Your task: Scan the lines below for the word "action". Copy each line you find it in.

*** Opening of Recorded data ***

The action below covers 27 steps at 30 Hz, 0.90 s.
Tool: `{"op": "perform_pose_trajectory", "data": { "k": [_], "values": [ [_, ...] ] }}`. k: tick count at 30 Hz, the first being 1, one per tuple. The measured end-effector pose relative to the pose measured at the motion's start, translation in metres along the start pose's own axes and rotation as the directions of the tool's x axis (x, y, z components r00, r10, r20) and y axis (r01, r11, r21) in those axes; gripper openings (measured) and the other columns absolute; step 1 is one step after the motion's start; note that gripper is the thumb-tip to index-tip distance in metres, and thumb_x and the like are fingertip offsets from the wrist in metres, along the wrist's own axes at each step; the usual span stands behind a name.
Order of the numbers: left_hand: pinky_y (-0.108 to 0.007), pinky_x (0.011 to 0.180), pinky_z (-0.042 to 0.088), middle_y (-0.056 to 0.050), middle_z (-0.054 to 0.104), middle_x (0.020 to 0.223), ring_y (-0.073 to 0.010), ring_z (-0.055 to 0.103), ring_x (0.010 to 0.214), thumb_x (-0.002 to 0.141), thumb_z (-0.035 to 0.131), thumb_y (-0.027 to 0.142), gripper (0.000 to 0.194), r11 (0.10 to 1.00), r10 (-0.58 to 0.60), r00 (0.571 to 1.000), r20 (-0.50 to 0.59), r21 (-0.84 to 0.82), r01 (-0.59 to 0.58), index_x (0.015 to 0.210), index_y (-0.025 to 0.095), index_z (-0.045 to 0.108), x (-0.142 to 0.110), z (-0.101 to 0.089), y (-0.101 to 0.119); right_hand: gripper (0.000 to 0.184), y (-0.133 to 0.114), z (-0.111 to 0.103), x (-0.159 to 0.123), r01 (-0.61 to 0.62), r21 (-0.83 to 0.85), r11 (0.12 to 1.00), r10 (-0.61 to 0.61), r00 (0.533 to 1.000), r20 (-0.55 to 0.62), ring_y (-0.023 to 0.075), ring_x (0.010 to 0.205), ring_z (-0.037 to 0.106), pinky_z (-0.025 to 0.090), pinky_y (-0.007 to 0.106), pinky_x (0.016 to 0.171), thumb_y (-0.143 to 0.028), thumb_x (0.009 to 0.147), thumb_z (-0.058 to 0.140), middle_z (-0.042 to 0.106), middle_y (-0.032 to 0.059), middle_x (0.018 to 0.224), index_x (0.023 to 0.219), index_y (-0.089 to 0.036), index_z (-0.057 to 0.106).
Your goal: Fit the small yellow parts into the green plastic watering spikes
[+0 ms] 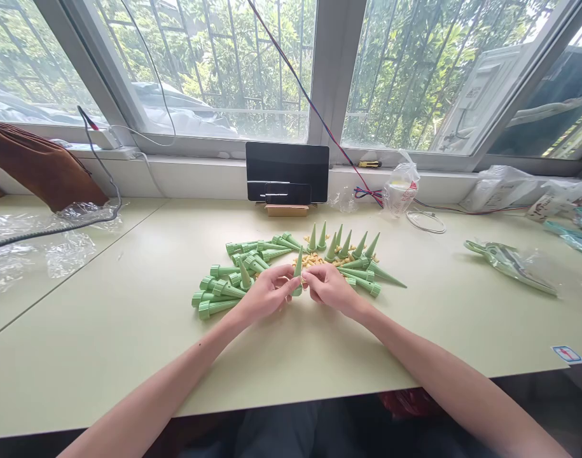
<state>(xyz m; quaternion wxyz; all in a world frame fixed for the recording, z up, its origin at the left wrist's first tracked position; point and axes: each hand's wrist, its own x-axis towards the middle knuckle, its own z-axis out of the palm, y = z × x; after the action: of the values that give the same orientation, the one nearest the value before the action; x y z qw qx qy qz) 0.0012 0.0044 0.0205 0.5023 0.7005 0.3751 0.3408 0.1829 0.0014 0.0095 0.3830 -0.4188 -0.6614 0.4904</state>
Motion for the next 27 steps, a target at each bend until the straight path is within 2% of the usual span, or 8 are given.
{"op": "perform_pose_trajectory", "data": {
  "k": [4, 12, 27],
  "values": [
    [-0.020, 0.045, 0.043, 0.000, 0.055, 0.080, -0.0073, 0.051, 0.053, 0.088, 0.061, 0.048, 0.032, 0.997, -0.057, 0.998, 0.021, -0.044, 0.058, 0.085, 0.016, 0.062, -0.0003, -0.0011, 0.0020, 0.032, -0.0016, 0.0008, -0.0008, 0.052, -0.076, 0.996, -0.054, 0.998, -0.022, 0.0085, 0.039, 0.036, 0.031, 0.023, 0.045, -0.029, 0.091, 0.045, 0.039, -0.0067, 0.041, 0.061, -0.019, 0.049],
    [-0.021, 0.049, 0.047, -0.001, 0.058, 0.082, -0.0078, 0.054, 0.054, 0.086, 0.062, 0.050, 0.034, 0.992, -0.098, 0.995, 0.031, -0.075, 0.101, 0.087, 0.016, 0.064, -0.0004, -0.0024, 0.0032, 0.029, -0.0002, 0.0017, -0.0007, 0.097, -0.134, 0.986, -0.104, 0.993, -0.050, 0.0102, 0.042, 0.037, 0.034, 0.025, 0.050, -0.028, 0.091, 0.046, 0.038, -0.0065, 0.044, 0.064, -0.019, 0.051],
    [-0.022, 0.048, 0.048, -0.003, 0.058, 0.084, -0.0102, 0.055, 0.058, 0.085, 0.062, 0.052, 0.037, 0.989, -0.092, 0.995, 0.042, -0.111, 0.096, 0.086, 0.015, 0.063, -0.0013, -0.0006, 0.0051, 0.032, 0.0020, 0.0028, -0.0022, 0.108, -0.171, 0.979, -0.118, 0.992, -0.050, 0.0114, 0.045, 0.039, 0.032, 0.026, 0.050, -0.032, 0.093, 0.046, 0.042, -0.0042, 0.047, 0.065, -0.019, 0.054]
  ]
}}
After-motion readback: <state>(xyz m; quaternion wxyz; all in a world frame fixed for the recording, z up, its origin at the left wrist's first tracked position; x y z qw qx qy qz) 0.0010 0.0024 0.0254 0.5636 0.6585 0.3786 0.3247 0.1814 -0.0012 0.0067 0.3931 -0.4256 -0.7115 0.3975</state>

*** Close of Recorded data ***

Answer to this exercise:
The action below covers 27 steps at 30 Hz, 0.90 s.
<state>(xyz m; quaternion wxyz; all in a world frame fixed for the recording, z up, its origin at the left wrist's first tracked position; point and axes: each hand's wrist, its own x-axis towards the middle knuckle, its own z-axis out of the palm, y = z × x; after the action: of the values that give the same orientation, the one nearest the value before the action; x y z qw qx qy qz) 0.0012 0.0044 0.0205 0.5023 0.7005 0.3751 0.3408 0.1829 0.0014 0.0095 0.3830 -0.4188 -0.6614 0.4904</state>

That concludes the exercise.